* [EXERCISE AIM]:
Gather each line in the entries that includes the string "robot".

* [DATA TO USE]:
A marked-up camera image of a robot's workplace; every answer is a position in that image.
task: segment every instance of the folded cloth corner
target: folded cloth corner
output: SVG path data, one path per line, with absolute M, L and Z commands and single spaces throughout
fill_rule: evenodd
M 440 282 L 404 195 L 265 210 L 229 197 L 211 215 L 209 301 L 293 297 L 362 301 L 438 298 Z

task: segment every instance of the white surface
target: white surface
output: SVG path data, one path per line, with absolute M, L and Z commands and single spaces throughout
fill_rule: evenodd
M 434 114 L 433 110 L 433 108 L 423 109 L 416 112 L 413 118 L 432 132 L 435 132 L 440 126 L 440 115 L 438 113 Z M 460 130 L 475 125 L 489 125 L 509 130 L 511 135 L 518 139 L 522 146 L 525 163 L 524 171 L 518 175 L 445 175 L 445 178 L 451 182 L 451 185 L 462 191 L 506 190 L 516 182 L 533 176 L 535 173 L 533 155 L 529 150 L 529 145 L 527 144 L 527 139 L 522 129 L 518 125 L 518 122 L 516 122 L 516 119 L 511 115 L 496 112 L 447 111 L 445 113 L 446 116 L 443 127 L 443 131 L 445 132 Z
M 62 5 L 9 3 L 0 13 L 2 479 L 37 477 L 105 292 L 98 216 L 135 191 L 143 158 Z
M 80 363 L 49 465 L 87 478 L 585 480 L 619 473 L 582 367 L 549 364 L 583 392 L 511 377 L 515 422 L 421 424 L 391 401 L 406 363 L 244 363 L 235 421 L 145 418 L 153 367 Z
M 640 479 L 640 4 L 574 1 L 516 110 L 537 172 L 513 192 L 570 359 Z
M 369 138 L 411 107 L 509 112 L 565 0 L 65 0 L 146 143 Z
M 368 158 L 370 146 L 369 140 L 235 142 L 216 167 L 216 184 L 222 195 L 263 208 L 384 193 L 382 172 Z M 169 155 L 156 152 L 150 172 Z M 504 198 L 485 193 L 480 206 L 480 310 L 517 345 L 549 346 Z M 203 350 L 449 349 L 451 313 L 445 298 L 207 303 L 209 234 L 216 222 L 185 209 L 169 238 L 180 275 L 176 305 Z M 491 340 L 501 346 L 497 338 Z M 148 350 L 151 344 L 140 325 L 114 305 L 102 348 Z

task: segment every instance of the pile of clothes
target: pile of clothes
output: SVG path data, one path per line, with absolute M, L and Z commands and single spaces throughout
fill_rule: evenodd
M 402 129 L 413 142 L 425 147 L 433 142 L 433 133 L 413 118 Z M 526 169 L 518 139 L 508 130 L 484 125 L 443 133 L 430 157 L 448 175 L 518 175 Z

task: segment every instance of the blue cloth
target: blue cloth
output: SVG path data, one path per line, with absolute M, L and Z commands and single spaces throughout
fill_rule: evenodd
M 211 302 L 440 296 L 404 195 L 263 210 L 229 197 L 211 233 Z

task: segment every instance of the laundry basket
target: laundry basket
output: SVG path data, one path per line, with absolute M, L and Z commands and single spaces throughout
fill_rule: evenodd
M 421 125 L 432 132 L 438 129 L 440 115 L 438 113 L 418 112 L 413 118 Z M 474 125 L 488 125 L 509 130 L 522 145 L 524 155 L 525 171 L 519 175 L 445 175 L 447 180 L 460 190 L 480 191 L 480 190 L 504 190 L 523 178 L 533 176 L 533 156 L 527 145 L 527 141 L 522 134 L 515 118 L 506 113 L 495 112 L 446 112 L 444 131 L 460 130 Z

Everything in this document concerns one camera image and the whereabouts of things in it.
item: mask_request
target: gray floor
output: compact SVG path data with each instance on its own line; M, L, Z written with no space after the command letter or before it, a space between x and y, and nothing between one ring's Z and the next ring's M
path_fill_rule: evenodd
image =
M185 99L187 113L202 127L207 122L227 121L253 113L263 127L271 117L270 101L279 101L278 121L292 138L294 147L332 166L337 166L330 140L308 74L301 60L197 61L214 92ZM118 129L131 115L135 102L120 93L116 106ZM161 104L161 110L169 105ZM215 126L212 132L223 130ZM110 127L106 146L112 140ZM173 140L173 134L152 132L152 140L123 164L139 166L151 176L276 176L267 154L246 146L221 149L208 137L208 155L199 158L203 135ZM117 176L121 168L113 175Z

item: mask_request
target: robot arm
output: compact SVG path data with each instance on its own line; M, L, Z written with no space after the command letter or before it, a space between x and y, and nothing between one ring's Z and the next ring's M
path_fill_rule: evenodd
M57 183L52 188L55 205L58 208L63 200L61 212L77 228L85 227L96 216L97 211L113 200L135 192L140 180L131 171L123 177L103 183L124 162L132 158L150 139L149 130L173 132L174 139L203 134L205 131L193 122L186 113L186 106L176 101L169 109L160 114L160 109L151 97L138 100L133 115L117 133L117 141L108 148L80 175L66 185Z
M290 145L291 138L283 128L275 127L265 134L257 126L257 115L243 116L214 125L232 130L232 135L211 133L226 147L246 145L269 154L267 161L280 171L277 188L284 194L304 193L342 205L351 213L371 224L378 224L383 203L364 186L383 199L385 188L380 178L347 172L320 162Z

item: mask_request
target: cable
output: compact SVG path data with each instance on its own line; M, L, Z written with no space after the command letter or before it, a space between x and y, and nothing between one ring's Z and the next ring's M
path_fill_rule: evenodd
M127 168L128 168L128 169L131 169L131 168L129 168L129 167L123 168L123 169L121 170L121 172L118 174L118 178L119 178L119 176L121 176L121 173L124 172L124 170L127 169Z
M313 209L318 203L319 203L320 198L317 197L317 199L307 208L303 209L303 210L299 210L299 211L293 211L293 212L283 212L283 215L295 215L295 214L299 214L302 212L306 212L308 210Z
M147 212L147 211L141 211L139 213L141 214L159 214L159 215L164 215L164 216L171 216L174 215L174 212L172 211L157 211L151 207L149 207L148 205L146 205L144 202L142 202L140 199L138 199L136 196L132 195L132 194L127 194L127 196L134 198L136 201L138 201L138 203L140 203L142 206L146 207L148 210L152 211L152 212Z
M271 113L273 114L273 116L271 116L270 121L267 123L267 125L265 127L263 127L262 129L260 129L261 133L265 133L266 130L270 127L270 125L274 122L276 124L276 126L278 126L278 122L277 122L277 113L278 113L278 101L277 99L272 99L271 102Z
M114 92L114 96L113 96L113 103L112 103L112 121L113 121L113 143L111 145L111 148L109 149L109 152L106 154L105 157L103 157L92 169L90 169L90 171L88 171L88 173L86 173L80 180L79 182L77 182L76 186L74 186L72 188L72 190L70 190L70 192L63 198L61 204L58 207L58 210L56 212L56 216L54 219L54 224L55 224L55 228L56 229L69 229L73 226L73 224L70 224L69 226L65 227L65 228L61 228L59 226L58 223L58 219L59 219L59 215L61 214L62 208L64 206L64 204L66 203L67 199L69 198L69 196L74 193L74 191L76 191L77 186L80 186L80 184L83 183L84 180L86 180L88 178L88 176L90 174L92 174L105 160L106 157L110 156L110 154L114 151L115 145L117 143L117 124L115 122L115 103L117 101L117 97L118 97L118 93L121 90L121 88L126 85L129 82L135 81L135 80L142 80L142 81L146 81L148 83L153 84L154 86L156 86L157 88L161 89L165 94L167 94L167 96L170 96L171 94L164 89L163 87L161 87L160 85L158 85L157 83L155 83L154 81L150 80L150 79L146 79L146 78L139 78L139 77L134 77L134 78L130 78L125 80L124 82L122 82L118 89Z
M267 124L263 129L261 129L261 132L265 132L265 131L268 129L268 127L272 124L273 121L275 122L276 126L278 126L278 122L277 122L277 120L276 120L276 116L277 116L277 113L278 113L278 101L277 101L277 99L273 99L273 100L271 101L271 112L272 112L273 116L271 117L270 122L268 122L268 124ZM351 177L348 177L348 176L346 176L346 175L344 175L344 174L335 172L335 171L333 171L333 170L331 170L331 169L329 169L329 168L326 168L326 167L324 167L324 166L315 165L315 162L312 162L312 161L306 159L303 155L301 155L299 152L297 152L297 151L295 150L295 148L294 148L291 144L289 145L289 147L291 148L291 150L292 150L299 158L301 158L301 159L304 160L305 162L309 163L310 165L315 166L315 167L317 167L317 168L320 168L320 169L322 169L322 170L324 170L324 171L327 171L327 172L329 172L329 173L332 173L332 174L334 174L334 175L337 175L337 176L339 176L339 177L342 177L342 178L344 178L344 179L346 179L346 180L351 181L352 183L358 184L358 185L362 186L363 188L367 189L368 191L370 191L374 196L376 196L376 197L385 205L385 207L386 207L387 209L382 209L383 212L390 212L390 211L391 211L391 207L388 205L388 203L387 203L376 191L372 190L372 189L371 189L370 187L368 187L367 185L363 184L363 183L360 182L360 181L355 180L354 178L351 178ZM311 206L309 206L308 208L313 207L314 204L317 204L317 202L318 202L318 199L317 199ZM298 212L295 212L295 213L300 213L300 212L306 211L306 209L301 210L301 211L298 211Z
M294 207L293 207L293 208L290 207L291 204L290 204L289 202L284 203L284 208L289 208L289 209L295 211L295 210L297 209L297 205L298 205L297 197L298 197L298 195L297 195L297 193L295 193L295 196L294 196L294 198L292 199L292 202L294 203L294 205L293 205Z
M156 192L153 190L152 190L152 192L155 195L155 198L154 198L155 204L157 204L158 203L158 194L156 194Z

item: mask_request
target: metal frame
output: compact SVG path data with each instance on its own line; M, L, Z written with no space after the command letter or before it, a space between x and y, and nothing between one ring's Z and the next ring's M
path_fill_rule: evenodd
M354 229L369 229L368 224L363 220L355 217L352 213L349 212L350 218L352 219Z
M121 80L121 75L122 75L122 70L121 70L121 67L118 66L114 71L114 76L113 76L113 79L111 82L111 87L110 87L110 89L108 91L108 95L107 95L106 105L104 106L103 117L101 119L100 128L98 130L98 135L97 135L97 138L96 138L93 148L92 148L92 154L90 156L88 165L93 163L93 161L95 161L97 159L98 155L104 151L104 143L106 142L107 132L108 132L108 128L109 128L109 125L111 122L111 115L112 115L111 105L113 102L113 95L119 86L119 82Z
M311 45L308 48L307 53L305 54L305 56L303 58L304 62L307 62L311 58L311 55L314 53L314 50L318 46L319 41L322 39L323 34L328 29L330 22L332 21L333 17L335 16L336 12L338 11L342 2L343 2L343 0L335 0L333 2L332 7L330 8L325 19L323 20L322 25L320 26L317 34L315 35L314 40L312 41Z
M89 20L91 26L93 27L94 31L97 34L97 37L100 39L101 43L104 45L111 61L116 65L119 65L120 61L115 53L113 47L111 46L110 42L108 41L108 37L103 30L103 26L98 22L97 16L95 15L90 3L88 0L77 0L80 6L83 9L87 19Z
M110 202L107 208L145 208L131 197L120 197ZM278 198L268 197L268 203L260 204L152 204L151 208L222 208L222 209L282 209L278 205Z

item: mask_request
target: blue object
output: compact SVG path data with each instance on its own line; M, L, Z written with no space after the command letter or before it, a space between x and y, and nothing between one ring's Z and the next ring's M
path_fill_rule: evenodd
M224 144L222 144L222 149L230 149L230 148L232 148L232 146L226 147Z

* [SOLUTION BELOW]:
A marked-up camera image of a robot's workplace; every answer is a position in that image.
target: robot arm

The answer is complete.